Activity ▸
Which lines hold the word "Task"? Copy each of them from the material.
((
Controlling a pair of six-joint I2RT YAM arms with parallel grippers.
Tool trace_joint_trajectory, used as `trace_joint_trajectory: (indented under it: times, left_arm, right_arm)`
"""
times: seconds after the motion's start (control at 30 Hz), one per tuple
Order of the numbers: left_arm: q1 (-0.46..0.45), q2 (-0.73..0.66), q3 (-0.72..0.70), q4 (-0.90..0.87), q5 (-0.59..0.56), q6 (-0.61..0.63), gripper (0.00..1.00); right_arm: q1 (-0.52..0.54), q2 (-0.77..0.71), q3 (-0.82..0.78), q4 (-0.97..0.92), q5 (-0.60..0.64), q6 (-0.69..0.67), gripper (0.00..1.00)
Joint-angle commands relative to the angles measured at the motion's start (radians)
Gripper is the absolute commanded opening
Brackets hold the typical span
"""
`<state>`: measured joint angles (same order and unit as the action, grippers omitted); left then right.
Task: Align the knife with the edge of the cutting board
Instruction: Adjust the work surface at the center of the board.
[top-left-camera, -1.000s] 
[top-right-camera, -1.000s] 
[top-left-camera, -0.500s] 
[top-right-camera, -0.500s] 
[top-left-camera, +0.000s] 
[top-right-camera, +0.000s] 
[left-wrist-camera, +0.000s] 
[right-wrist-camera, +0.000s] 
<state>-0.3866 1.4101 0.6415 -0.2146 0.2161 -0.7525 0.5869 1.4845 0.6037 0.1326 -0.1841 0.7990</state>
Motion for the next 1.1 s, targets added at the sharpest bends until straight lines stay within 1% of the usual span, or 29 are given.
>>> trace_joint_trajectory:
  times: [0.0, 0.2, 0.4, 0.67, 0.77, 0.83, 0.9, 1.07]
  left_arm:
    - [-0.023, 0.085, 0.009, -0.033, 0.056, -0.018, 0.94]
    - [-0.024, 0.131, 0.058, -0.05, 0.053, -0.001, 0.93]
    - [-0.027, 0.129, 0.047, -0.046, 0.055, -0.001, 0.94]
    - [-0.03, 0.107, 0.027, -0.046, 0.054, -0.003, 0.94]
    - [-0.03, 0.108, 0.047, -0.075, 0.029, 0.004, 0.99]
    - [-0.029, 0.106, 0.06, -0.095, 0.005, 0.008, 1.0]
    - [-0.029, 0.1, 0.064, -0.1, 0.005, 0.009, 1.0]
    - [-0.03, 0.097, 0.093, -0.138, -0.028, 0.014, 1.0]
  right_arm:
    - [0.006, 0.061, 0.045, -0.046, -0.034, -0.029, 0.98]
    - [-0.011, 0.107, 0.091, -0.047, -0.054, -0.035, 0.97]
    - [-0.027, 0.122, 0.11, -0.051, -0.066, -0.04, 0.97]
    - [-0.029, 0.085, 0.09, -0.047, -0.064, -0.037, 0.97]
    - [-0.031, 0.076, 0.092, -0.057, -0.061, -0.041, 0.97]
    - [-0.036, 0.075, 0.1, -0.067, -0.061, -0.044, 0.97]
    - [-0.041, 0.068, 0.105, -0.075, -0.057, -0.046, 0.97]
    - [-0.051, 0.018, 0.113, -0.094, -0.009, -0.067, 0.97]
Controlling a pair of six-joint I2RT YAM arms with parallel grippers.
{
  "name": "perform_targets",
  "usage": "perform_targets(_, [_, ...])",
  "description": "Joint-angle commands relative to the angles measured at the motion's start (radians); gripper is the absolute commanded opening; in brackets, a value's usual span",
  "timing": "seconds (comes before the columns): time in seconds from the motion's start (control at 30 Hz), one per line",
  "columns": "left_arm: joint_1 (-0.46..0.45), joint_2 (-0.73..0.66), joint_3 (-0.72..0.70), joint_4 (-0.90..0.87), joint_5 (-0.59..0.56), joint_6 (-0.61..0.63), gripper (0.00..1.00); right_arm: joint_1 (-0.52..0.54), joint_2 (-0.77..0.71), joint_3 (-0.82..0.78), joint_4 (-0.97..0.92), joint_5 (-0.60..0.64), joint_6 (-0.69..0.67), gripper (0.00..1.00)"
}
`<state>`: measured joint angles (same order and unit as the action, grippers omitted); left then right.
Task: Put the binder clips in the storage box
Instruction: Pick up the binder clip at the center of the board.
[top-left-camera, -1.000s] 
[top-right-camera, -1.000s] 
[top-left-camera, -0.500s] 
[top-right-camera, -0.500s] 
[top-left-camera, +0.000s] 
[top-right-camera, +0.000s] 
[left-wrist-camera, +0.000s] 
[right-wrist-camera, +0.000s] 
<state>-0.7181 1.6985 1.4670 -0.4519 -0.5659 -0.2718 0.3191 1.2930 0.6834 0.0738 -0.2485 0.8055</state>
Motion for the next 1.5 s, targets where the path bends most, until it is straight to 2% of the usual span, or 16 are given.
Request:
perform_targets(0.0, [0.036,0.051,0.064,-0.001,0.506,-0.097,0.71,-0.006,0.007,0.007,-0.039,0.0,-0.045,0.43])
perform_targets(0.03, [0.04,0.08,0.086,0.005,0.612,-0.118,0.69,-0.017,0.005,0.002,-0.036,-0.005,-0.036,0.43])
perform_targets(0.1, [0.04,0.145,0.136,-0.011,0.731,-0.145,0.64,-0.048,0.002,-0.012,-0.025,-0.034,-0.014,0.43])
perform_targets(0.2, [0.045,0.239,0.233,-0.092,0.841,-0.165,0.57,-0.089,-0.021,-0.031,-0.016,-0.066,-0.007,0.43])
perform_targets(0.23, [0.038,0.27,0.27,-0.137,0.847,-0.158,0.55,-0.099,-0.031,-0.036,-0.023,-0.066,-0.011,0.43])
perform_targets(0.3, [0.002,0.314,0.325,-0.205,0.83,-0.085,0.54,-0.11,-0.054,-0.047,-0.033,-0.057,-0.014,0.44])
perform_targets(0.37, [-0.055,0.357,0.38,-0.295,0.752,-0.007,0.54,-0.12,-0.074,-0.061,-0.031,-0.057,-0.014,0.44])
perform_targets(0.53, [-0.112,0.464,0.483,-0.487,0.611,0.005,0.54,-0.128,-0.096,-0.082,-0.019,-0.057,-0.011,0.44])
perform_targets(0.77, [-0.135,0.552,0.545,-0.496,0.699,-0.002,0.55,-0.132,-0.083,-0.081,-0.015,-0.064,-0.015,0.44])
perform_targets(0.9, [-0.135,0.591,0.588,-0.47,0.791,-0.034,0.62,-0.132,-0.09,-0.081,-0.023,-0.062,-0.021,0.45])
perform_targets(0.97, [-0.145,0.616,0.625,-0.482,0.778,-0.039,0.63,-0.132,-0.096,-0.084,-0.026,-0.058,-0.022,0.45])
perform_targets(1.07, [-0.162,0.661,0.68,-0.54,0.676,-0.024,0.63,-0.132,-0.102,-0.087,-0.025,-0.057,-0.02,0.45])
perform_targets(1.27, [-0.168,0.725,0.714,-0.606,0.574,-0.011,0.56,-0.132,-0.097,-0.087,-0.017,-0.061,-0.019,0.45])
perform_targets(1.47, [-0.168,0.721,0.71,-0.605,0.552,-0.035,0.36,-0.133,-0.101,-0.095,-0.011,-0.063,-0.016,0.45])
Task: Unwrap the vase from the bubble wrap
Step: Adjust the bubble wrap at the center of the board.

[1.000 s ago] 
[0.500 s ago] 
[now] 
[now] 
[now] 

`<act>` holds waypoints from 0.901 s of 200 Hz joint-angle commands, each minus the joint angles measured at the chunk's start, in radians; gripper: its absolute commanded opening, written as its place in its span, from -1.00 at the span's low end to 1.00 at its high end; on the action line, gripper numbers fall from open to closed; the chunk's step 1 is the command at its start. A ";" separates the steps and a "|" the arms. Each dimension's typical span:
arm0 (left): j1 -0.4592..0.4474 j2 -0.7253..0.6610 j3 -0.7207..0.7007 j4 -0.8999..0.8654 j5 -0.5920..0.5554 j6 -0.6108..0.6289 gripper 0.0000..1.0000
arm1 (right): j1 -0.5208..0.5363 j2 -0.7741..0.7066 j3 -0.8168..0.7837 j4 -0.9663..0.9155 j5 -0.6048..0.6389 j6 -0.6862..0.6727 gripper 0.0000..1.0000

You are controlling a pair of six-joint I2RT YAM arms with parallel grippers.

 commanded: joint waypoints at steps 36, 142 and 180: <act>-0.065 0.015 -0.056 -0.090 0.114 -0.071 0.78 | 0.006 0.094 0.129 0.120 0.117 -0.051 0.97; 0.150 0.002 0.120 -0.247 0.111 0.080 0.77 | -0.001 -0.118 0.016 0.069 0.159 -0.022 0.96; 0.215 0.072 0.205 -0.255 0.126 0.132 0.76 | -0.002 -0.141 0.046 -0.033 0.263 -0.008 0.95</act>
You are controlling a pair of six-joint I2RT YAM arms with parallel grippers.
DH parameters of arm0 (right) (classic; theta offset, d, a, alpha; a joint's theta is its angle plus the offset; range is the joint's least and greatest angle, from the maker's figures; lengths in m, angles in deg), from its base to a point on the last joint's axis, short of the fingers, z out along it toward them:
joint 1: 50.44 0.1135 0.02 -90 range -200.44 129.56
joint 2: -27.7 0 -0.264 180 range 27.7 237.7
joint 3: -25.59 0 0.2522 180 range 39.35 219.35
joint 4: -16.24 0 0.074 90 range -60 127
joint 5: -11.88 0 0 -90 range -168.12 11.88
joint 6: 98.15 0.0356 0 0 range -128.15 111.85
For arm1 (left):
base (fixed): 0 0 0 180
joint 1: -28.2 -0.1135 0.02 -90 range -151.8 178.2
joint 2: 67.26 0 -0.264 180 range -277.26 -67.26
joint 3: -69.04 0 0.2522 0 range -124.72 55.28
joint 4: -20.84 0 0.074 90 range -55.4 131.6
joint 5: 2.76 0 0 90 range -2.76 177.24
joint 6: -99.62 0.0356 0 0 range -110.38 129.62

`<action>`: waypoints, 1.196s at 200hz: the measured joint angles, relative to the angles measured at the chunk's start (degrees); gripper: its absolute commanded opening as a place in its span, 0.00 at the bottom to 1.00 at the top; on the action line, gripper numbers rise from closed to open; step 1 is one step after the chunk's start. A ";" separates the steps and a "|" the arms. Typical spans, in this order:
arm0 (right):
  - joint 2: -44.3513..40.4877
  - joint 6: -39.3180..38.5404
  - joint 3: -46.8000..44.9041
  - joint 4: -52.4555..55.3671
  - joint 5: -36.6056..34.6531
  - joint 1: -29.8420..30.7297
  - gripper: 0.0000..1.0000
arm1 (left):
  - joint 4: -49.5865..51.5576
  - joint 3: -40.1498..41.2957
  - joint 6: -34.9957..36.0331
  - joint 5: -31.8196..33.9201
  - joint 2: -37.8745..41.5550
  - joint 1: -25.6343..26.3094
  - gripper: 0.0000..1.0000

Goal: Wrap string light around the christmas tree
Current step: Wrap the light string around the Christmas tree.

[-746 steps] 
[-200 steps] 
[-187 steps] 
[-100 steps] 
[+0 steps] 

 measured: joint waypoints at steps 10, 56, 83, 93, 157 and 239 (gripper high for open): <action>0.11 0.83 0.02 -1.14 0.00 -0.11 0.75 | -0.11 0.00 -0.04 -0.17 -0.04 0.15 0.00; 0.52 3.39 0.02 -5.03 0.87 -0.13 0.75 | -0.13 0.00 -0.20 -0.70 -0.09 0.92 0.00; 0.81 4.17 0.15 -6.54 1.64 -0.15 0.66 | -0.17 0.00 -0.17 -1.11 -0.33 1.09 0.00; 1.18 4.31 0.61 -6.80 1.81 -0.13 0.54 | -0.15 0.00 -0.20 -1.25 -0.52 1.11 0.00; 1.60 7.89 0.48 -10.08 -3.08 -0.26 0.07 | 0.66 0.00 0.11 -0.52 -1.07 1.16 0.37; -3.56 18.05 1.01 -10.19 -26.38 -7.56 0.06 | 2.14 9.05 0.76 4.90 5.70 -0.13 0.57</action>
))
Solution for this problem ▸
Task: Align the knife with the edge of the cutting board
Task: Put the binder clips in the storage box
Task: Unwrap the vase from the bubble wrap

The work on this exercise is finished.